Minor and Cofactor Entries

# Minor Entries of a Matrix

We have already looking at a method for evaluating the determinant of a $2 \times 2$ square matrix $A = \begin{bmatrix} a & b\\ c & d \end{bmatrix}$, that is $\det(A) = ad - bc$. We will soon look at a method for evaluating the determinants of larger square matrices with what are known as minor entries and cofactors. For the time being, we will need to introduce what minor and cofactor entries are. First we will introduce a new notation for determinants:

(1)
\begin{align} \det(A) = \begin{vmatrix} a & b \\ c & d \end{vmatrix} = ad - bc \end{align}

Of course this notation is not limited to $2 \times 2$ matrices as we will see.

 Definition: If $A$ is a square matrix of size $n \times n$, the Minor Entry $M_{ij}$ is the determinant of the $(n - 1) \times (n - 1)$ submatrix after deleting the $i^{th}$ row and $j^{th}$ column from $A$.

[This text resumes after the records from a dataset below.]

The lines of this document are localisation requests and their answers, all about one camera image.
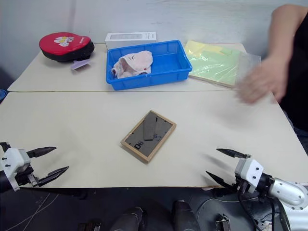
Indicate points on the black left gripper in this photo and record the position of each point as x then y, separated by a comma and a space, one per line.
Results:
22, 176

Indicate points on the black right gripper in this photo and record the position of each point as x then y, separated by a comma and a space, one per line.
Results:
243, 185

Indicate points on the person's bare forearm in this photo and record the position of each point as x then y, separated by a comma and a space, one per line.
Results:
282, 31

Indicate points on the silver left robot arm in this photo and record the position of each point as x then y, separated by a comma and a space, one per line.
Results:
4, 180

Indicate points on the person's bare hand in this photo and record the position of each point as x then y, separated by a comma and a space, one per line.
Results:
264, 79

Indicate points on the dark rounded shape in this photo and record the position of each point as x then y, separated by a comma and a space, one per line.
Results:
130, 220
185, 216

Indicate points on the yellow-green paper stack in plastic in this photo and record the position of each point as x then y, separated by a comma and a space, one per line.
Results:
211, 65

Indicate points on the small lavender card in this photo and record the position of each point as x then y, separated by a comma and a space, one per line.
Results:
80, 64

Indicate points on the person's body in black shirt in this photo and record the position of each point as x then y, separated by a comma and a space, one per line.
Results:
300, 77

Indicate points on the red black round case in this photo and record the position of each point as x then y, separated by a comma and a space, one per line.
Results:
62, 45

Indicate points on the blue plastic bin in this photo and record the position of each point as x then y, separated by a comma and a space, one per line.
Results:
168, 60

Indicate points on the pink cloth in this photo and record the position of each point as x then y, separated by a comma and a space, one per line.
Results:
134, 65

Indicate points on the white cardboard box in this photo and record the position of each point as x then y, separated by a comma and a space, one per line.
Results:
149, 38

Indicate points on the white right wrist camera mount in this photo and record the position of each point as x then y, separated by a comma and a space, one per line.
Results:
250, 170

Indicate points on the wooden picture frame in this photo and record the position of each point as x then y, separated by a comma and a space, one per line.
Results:
142, 146

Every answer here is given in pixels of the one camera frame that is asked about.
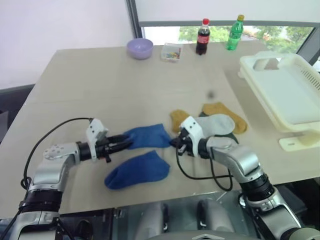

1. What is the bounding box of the cola bottle with red cap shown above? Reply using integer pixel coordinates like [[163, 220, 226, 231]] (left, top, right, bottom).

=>
[[195, 18, 211, 57]]

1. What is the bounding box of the dark side desk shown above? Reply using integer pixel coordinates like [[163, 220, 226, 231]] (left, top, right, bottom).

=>
[[0, 83, 36, 146]]

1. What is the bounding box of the purple plastic bowl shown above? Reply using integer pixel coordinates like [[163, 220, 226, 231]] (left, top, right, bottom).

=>
[[126, 38, 154, 61]]

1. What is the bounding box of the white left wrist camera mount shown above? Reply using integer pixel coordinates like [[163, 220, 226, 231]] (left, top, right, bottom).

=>
[[85, 118, 110, 161]]

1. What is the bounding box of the cream plastic tray under basket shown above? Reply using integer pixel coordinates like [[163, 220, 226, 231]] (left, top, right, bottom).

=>
[[278, 129, 320, 152]]

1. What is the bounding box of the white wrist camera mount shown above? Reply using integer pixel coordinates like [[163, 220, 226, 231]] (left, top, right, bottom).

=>
[[179, 115, 203, 158], [85, 118, 110, 161]]

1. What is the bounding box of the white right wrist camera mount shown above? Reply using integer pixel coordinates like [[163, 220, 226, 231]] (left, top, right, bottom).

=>
[[179, 115, 203, 158]]

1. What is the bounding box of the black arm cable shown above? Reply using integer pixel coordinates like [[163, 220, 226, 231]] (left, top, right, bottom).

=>
[[175, 147, 235, 192], [20, 117, 92, 191]]

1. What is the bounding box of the dark window frame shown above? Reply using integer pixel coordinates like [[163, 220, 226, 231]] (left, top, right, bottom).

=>
[[125, 0, 320, 68]]

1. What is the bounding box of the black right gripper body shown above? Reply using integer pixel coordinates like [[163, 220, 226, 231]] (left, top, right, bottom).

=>
[[175, 127, 195, 158]]

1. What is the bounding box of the green bottle with yellow cap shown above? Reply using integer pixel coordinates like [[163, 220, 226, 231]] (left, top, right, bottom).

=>
[[226, 14, 245, 51]]

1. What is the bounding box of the cream plastic basket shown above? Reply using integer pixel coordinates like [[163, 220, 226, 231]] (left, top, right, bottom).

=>
[[237, 50, 320, 133]]

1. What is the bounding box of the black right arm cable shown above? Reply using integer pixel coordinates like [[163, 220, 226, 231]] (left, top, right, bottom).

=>
[[175, 147, 235, 192]]

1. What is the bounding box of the blue sock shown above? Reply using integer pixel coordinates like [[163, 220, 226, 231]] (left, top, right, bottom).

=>
[[123, 123, 173, 151], [104, 149, 172, 191]]

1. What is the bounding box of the mustard yellow sock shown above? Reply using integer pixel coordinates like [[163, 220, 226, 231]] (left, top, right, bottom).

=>
[[170, 109, 191, 134], [201, 101, 249, 135]]

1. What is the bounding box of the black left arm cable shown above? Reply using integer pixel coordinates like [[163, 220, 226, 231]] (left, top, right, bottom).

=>
[[20, 117, 92, 191]]

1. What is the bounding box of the light grey sock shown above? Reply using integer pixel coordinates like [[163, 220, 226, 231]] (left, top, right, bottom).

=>
[[193, 113, 236, 137]]

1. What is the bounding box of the clear box of coloured clips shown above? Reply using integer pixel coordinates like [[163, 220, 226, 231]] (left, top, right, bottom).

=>
[[160, 42, 185, 62]]

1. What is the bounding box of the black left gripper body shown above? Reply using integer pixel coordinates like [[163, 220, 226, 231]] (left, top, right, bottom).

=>
[[95, 136, 115, 164]]

For example, consider the following $3 \times 3$ matrix:

(2)
\begin{align} A = \begin{bmatrix} 1 & 2 & 3\\ 4 & 5 & 6\\ 7 & 8 & 9 \end{bmatrix} \end{align}

The minor entry $M_{11}$ is the determinant of the $2 \times 2$ matrix after deleting the 1st row and the 1st column. Therefore $M_{11} = \begin{vmatrix} 5 & 6 \\ 8 & 9 \end{vmatrix}$. We can calculate this determinant by the rule we used earlier, so $M_{11} = (5)(9) - (8)(6) = -3$. Therefore the minor entry $M_{11} = -3$.

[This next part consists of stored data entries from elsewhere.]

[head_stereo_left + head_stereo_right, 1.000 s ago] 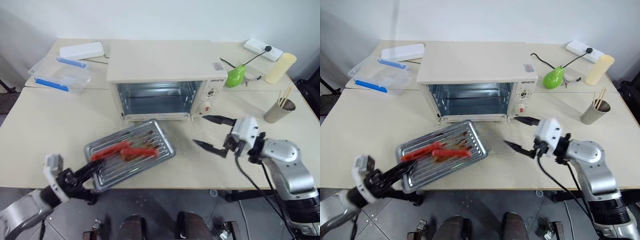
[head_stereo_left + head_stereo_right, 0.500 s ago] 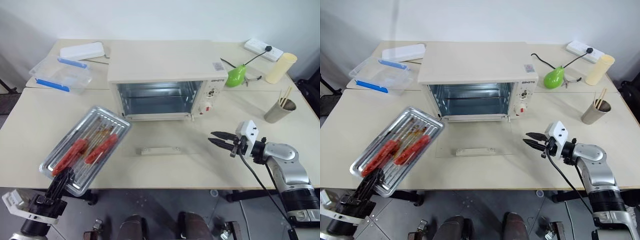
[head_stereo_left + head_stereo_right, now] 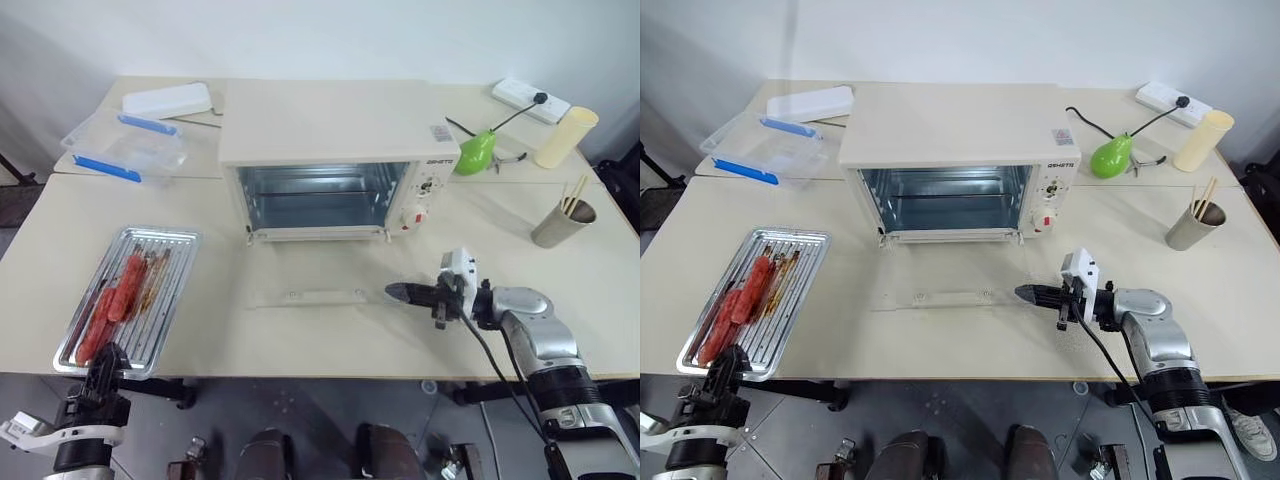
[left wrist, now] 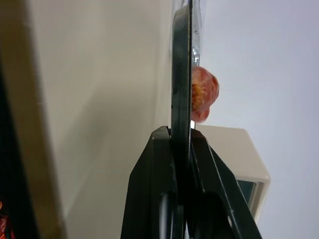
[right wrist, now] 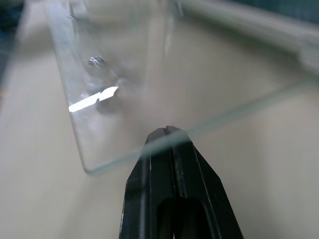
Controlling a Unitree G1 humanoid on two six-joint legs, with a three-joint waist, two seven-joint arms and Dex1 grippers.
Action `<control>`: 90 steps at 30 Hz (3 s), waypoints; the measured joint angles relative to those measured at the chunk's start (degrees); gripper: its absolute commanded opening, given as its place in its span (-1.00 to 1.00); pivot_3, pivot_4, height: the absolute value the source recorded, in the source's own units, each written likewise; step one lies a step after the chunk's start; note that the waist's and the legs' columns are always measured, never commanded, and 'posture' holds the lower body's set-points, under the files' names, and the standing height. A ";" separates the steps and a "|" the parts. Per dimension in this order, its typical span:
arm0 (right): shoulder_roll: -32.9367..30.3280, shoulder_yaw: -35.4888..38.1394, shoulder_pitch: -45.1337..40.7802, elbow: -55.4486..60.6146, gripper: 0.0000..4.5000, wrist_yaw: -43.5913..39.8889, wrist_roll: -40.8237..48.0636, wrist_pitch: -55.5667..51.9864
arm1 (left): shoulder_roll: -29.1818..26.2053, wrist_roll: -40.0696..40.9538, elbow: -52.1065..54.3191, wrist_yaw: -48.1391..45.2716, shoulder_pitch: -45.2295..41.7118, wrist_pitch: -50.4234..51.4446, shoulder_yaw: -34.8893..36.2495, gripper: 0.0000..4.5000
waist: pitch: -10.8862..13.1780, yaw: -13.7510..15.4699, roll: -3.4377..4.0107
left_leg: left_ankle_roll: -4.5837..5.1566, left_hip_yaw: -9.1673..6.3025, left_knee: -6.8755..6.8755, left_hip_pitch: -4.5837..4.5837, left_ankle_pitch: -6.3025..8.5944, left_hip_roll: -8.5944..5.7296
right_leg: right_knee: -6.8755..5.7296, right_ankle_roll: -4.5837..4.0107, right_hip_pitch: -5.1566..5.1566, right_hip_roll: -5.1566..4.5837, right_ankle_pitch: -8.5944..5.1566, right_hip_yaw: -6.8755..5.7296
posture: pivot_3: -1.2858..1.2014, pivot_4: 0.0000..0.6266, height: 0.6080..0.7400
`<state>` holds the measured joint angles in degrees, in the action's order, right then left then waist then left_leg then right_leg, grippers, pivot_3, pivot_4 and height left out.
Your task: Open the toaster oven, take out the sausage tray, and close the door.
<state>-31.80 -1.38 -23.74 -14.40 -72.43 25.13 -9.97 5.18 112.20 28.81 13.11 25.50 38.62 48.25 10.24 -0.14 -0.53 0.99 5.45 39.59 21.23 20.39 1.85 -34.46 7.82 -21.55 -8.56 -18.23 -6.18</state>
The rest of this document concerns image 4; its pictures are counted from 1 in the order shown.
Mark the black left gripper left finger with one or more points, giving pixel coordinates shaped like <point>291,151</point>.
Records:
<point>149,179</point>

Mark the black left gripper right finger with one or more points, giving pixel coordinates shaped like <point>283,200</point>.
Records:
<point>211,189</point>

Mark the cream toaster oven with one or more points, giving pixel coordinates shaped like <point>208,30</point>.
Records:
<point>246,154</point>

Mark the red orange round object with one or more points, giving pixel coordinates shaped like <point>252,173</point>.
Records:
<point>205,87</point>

If we wanted, we could calculate other minor entries. For example, let's calculate $M_{23}$, that is the determinant of the submatrix after deleting the second row and third column of $A$, $M_{23} = \begin{vmatrix} 1 & 2 \\ 7 & 8 \end{vmatrix} = 1(8) - 7(2) = -6$.

# Cofactors Entries of a Matrix

 Definition: Given that $M_{ij}$ is the minor entry for row $i$ and column $j$ in a square matrix $A$, the Cofactor of row $i$ and column $j$ is denoted as $C_{ij}$ and is calculated by the formula $C_{ij} = (-1)^{i+j} M_{ij}$.

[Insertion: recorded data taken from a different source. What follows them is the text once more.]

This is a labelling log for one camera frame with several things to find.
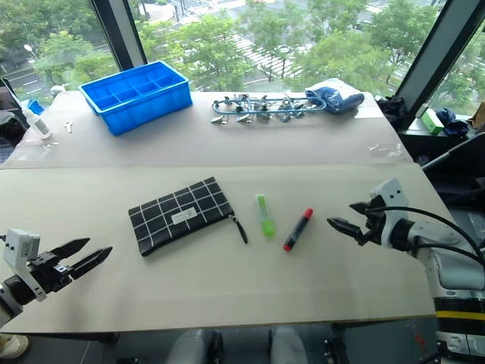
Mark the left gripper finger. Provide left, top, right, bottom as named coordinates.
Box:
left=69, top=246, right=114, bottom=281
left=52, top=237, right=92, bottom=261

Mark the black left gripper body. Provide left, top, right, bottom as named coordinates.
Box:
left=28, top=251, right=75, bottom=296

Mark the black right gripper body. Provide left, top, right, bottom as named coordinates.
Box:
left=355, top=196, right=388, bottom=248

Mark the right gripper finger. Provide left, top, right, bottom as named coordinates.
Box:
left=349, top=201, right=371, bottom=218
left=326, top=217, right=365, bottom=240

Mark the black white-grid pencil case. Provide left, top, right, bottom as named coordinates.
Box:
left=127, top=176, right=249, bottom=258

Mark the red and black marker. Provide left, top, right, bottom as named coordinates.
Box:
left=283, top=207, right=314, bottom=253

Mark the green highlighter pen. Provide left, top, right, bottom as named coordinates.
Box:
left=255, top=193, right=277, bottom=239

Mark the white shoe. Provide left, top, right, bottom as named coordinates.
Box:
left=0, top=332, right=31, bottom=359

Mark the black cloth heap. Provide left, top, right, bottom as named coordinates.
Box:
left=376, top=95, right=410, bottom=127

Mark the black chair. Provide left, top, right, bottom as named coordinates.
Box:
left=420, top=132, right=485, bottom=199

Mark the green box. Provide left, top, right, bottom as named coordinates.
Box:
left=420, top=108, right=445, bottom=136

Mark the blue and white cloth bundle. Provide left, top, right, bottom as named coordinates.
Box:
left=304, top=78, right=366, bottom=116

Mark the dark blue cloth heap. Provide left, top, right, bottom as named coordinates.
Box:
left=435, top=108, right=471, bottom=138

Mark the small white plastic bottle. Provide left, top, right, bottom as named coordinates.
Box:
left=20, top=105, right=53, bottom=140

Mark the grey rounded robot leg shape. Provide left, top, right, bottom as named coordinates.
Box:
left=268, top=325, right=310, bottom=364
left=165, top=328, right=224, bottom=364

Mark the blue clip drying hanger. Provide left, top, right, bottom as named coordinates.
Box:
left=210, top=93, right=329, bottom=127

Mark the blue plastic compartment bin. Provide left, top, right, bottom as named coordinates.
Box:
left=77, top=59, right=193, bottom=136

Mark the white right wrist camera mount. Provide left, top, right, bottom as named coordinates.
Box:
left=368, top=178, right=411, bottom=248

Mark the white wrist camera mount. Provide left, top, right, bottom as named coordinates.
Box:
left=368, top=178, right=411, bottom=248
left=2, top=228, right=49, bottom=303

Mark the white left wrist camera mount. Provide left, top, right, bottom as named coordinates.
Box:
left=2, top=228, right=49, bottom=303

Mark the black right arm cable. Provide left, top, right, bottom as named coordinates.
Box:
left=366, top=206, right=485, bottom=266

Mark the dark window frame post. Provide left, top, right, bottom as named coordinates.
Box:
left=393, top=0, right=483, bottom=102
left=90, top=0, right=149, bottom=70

We note that if the sum $i + j$ is even, then $C_{ij} = M_{ij}$, and that if the sum is odd, then $C_{ij} = -M_{ij}$. Hence, the only difference between the related minor entries and cofactors may be a sign change or nothing at all. Whether $C_{ij} = M_{ij}$ or $C_{ij} = -M_{ij}$ has a pattern for square matrices as illustrated: For example $C_{12} = -M_{12}$. Of course if you forget, you can always use the formula $C_{ij} = (-1)^{i+j} M_{ij}$, for example $C_{12} = (-1)^{1+2} M_{ij} = (-1)^3 M_{ij} = -M_{ij}$.

Now let's try an actual example by finding $C_{31}$ given the following matrix:

(3)
\begin{align} A = \begin{bmatrix} 3 & 3 & 3\\ -5 & 6 & 5\\ 2 & 9 & 8 \end{bmatrix} \end{align}

After deleting the 3rd row and the 1st column, we find $M_{31}$ by taking the determinant of this submatrix, that is $M_{31} = \begin{vmatrix}3 & 3\\ 6 & 5\end{vmatrix} = (3)(5) - (3)(6) =-3$ We then note that $i + j = 3 + 1 = 4$ which is even, so $M_{ij} = C_{ij} = -3$, so the cofactor entry of row $3$ column $1$ is $-3$.